In spite of the hectic pace, Zahari, appears to be having a good time. He’s quick with a wave, wink or a hello to customers coming and going. Building relationships, he says, is fundamental to success.

“The people around you are what are going to make you successful,” he says. “The connections that you have with people, that’s how you become successful in life.”

Zahari has lived in the Exchange for three years, and has long been enamored by the now-bustling coffee culture it helped launch — one that has since fanned out to pockets throughout the city. He says it’s a collaborative community based less on competition and more on celebrating the shops’ diverse offerings. What does he think Bronuts brings to the mix?

Zahari answers with the simple brand parlance from his website: Two brothers making donuts. (These particular brothers favour the American spelling.)

“Homemade doughnuts,” he adds. “The way you think they should taste. With really good coffee.”

As an entrepreneur, he’s learned to triage issues as they come. (In a single hour on the day he’s interviewed, he has to deal with a shortage of coffee filters from his supplier and an unpredictable wireless connection that supports the entire sales process.)

It helps that Zahari comes from a family of self-starters: his mom has a nine-to-five job but also owns properties, his dad is a contractor, and his stepdad is self-employed, as well. He also credits his training in marketing and start-ups at Red River College — where he graduated from the Business Administration program in 2013 — for helping lay the groundwork for Bronuts.

But when the rubber hit the road, he admits that all bets were off and that instinct became his guide.

“The first week we completed our business plan and it was like, ‘Okay, now we’re just guessing,’” says Zahari, who previously worked as a marketing analyst for a local IT firm. “That was as much as I had learned. Now we’re just winging it.”

Rather than fear this unknown, Zahari’s advice to would-be entrepreneurs is to embrace it, just as he and his partners in Bronuts have done.

“I would say just try things,” he says. “Just be okay to start small and explore any ideas you have. Think them through. Try them out.”

He calls Meghan their “secret weapon” and admits that in spite of his background in marketing, she’s grabbed the reins to drive their brand using social media channels such as Facebook and Instagram. Scanning the interior of their 1,000-square-foot café, all of it built by the brothers, Meghan and the boys’ dad, he points to the tiled back splash behind their counter as another example of their go-for-it ethos.

“When you own your own business, you’re doing it as it comes,” he says. “[Dylan] built that whole tile wall.
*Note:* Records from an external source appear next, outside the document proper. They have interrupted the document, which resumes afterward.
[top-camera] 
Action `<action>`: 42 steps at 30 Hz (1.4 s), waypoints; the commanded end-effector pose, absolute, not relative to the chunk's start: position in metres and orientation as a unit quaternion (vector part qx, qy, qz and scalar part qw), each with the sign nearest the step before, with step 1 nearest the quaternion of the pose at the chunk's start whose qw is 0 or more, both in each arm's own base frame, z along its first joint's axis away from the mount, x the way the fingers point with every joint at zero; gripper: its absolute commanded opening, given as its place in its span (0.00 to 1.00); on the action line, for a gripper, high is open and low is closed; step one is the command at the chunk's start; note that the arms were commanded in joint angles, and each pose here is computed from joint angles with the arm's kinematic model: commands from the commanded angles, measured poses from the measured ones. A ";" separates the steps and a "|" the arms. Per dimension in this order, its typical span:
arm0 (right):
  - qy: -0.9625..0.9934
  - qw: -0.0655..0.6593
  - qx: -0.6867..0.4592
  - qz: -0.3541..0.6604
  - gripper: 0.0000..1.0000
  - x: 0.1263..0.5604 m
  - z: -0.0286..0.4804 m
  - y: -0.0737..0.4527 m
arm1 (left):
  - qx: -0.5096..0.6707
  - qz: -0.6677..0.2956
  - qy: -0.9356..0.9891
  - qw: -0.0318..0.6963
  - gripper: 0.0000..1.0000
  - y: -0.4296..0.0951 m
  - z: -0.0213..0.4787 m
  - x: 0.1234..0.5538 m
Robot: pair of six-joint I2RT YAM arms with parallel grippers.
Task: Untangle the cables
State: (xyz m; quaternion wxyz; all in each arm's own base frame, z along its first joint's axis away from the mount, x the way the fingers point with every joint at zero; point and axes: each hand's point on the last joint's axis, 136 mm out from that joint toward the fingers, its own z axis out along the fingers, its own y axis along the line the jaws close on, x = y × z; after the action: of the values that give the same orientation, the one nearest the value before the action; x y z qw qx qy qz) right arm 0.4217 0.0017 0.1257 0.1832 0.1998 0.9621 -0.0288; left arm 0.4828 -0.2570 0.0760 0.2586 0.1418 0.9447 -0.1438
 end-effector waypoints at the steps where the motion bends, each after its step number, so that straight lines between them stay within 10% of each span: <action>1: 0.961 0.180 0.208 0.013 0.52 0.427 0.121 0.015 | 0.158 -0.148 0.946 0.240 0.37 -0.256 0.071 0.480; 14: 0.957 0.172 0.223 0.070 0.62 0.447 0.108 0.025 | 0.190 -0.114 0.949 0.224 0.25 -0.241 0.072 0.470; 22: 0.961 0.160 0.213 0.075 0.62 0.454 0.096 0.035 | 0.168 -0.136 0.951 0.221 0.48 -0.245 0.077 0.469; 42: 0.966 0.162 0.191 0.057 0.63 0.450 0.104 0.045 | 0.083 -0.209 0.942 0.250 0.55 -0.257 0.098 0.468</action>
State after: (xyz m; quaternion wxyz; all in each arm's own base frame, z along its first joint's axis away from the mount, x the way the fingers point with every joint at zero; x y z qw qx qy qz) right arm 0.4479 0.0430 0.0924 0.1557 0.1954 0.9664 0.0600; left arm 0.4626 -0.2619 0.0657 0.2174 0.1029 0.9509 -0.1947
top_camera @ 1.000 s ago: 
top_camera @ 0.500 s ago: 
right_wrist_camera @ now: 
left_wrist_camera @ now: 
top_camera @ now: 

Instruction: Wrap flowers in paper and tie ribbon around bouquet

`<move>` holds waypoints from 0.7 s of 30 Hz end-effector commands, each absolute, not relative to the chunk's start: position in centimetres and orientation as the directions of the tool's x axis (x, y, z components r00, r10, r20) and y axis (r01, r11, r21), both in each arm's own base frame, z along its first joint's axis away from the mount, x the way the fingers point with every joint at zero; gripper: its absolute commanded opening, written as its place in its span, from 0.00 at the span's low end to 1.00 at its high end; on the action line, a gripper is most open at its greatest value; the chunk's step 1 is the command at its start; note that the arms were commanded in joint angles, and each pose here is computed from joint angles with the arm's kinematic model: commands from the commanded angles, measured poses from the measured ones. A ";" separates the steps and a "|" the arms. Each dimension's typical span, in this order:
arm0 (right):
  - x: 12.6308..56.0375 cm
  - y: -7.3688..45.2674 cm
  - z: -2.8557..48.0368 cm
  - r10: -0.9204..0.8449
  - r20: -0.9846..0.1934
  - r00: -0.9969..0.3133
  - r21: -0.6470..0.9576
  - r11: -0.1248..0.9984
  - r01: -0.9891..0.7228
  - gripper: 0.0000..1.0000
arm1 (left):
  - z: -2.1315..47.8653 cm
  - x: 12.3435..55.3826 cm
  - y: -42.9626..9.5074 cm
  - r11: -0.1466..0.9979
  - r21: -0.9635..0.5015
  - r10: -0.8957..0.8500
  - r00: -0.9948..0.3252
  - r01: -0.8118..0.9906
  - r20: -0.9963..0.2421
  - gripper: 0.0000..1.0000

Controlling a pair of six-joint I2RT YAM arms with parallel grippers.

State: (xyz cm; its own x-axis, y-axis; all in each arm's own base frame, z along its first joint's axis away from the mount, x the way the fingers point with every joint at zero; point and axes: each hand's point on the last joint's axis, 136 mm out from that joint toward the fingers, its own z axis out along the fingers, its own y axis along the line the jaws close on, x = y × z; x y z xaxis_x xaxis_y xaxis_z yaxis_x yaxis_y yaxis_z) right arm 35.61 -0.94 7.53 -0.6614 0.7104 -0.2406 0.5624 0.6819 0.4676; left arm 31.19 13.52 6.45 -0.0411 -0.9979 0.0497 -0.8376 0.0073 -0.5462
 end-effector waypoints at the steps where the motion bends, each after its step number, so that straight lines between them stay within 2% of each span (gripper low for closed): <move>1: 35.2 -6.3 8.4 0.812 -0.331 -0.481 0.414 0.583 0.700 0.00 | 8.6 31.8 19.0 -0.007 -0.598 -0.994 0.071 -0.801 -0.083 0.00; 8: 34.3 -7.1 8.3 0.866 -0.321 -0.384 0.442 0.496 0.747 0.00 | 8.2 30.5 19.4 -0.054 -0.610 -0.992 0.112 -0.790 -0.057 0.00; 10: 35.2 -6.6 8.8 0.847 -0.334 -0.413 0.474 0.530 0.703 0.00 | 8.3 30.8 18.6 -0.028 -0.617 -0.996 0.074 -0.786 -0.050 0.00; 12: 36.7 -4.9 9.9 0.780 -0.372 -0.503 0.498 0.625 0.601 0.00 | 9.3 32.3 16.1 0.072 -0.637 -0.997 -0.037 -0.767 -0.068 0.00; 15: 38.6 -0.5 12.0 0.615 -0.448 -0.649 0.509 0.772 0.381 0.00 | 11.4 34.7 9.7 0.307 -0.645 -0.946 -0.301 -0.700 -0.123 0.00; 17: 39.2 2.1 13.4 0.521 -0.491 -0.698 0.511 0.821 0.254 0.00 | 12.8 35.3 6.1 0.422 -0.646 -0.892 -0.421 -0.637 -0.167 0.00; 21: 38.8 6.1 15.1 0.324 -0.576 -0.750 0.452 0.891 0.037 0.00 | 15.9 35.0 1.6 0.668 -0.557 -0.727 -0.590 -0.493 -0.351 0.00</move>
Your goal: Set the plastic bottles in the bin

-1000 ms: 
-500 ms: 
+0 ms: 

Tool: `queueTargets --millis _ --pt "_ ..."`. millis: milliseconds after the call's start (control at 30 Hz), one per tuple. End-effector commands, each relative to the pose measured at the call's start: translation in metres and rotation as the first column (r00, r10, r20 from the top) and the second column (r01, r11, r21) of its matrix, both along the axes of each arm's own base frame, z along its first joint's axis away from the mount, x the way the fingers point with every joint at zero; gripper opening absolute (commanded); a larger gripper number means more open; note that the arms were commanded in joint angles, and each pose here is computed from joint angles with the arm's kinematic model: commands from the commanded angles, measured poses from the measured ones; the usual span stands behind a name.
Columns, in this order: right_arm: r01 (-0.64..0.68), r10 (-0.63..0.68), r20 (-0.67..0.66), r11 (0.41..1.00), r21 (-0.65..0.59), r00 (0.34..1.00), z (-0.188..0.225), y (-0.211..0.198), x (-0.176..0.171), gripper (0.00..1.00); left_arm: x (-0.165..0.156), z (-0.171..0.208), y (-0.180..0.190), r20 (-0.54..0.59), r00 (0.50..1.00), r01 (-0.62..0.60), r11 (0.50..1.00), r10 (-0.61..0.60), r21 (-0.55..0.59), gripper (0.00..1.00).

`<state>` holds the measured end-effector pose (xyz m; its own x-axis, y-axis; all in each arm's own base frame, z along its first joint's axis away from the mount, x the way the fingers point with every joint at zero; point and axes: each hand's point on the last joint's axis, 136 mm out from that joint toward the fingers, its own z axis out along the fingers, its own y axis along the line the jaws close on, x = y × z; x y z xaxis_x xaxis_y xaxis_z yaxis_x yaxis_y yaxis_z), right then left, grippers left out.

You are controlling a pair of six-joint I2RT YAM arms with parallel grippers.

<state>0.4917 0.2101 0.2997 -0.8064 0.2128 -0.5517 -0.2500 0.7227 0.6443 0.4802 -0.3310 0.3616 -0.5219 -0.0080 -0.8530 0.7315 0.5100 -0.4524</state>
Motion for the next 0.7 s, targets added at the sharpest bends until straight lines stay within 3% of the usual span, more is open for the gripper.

He’d never tiled before in his life.”

Dylan had also never made doughnuts before either— a hurdle for someone getting into the doughnut business. Zahari says it took a lot of research, and some disastrous experiments in their mom’s kitchen, before Dylan turned the five staples of “dough” (flour, eggs, butter, milk and sugar) into the special “Bro” formula.

“Doughnuts are funny,” says Zahari. “They all have the same ingredients for the most part. It’s all in how you make them. It’s all about timing. It’s all about the process. The secret sauce is your process.”

In three months, Bronuts has gone from buzz to busy. The shop today has a staff of 12 and Zahari says they are constantly looking at ways to improve the experience. They recently introduced the lemon and poppy seed doughnut — Zahari’s favourite, dubbed Summer — alongside their fixed, four-flavour rotation of Madison (peanut butter; named after the boys sister); Nicholas (Nutella; named after their brother, who works for them too); Samuel (vanilla; named after Meghan’s brother); and Betty (cinnamon-sugar; named after Meghan’s late grandmother). Additional entries are in the works for later in the year.

Zahari says the focus for now is on becoming an integral part of the Exchange District community. But ideas for what they can do beyond their neighbourhood are also on the brain.

“If you sustain, you’re going backwards,” says Zahari. “We always have to be innovating, trying new things. Nothing’s really off the table for us.”